§ **Your instructions**:
Copy every line of the entries that includes the word "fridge".

+++

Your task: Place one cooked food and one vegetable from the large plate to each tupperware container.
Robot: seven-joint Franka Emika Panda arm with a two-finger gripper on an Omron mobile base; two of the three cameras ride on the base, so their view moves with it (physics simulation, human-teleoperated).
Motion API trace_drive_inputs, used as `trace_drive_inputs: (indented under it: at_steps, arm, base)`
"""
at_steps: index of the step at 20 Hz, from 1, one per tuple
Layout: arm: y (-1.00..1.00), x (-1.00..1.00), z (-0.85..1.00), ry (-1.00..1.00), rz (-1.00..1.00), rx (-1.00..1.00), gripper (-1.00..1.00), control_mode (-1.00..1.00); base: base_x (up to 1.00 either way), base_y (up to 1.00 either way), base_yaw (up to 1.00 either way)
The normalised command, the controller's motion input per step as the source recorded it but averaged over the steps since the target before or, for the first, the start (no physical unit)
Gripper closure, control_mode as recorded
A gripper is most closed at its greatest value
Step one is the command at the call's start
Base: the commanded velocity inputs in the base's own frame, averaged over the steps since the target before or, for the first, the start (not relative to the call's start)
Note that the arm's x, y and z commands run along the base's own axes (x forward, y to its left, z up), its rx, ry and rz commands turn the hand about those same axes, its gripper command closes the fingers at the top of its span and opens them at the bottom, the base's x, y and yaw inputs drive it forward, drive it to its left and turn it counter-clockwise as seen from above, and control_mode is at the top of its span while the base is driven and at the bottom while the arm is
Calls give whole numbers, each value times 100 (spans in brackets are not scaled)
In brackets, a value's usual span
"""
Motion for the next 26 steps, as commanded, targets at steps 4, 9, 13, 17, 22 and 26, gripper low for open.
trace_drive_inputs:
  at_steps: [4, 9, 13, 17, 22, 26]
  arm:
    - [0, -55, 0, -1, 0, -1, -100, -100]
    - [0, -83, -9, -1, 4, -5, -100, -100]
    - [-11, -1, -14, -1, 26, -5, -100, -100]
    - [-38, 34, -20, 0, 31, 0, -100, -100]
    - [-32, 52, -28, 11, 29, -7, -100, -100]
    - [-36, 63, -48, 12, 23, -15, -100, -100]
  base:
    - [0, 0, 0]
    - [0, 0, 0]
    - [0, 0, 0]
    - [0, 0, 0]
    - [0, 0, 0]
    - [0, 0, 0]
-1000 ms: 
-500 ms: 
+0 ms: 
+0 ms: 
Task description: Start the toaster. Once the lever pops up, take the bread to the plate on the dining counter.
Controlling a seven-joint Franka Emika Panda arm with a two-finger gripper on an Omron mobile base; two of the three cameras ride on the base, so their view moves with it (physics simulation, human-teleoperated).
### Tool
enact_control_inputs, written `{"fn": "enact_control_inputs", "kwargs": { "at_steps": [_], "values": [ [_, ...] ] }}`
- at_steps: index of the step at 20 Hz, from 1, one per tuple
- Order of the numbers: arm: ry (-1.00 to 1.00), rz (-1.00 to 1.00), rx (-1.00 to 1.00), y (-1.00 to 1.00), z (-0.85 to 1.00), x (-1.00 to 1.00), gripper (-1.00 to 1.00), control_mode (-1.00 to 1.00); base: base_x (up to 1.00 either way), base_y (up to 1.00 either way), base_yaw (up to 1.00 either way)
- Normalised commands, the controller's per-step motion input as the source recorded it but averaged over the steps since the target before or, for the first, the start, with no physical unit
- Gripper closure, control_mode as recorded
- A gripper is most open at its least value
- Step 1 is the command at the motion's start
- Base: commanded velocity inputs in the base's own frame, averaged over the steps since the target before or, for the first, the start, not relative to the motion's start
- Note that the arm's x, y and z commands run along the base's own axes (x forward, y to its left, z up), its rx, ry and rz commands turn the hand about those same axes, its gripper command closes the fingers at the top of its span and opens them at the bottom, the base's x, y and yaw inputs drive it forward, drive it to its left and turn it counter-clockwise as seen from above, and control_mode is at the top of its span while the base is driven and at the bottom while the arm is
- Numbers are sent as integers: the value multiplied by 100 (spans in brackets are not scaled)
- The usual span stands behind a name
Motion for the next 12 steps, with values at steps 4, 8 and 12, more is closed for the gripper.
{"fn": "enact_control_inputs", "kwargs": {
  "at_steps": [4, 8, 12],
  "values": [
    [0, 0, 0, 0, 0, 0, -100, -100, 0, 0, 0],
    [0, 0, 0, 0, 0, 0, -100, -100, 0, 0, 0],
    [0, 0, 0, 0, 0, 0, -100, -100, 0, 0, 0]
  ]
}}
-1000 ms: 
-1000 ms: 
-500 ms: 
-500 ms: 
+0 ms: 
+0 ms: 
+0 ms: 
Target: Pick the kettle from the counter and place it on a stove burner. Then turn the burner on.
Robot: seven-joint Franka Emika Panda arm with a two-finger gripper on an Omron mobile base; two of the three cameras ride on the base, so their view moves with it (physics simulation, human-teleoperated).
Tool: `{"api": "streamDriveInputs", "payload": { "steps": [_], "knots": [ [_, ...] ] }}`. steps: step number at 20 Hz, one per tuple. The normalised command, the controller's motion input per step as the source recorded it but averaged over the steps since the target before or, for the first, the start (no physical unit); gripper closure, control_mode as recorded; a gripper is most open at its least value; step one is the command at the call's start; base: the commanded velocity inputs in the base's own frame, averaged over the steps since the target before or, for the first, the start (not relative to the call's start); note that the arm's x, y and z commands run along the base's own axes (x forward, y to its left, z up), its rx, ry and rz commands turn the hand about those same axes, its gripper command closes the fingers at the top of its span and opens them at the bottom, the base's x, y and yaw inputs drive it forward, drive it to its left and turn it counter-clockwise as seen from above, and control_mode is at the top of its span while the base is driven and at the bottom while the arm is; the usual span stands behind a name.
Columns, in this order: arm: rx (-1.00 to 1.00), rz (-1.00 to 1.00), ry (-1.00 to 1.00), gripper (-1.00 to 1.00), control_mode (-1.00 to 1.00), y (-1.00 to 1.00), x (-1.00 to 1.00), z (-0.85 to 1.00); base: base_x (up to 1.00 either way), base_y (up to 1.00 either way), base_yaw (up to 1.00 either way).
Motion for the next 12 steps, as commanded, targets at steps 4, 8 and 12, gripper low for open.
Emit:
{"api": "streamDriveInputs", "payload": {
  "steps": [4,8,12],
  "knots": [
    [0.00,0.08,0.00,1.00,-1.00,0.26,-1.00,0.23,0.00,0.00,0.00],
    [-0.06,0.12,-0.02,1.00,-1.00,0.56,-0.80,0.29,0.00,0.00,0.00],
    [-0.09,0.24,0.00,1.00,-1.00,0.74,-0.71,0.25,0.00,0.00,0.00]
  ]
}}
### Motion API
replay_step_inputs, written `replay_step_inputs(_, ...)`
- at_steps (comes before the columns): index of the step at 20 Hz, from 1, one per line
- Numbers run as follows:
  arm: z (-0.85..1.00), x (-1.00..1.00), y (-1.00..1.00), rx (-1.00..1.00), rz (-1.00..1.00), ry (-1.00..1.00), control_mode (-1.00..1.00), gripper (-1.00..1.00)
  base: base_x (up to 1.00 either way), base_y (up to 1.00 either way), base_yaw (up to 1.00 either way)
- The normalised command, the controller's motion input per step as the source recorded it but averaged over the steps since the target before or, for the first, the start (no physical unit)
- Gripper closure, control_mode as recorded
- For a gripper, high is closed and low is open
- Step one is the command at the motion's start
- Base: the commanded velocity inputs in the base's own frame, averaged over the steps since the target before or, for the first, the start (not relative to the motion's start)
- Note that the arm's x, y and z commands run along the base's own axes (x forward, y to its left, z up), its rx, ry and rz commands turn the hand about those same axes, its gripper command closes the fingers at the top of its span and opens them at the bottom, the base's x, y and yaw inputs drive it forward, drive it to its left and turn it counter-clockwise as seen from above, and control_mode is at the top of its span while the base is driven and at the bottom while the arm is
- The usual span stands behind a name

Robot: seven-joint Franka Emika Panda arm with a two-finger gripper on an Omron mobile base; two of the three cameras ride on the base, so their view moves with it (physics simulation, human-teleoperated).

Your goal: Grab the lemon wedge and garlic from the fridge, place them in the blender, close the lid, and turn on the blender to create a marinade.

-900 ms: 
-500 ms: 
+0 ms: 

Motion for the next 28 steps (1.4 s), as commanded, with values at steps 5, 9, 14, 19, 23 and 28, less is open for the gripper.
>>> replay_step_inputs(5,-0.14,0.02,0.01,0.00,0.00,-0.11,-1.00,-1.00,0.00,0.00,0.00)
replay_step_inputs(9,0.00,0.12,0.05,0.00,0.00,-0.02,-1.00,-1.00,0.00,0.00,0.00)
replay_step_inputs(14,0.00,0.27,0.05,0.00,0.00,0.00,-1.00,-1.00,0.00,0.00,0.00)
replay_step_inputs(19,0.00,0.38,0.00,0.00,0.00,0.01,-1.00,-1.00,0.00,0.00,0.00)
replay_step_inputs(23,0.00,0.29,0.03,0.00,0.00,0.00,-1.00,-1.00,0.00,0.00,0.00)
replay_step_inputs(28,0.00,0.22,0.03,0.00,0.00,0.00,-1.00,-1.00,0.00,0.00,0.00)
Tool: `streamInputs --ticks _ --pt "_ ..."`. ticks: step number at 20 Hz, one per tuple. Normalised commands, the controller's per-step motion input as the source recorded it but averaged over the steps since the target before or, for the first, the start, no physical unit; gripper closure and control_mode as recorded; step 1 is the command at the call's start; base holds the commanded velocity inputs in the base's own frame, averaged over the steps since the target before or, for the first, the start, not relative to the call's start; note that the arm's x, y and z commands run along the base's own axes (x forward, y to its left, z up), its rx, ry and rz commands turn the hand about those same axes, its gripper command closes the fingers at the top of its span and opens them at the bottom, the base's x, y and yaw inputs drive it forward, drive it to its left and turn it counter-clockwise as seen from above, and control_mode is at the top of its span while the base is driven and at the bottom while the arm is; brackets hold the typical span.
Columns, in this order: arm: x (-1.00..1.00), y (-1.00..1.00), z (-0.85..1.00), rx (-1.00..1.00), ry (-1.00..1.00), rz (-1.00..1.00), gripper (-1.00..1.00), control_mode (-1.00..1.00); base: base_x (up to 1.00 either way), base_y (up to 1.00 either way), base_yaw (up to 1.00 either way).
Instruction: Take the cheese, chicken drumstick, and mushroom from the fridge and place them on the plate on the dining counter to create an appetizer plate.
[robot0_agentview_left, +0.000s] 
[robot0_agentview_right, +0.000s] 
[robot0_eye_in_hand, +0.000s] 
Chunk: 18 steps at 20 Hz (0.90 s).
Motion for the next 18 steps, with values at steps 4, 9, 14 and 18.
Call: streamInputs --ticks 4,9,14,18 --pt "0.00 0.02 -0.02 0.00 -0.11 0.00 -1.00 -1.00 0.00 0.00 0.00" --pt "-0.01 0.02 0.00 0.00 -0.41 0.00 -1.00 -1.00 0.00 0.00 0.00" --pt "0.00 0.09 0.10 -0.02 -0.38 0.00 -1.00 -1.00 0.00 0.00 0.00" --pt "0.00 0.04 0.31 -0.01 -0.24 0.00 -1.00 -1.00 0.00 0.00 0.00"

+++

§ **Written answer**:
Your goal: Grab the lemon wedge and garlic from the fridge, place them in the blender, close the lid, and turn on the blender to create a marinade.
Instruction: Take the cheese, chicken drumstick, and mushroom from the fridge and place them on the plate on the dining counter to create an appetizer plate.

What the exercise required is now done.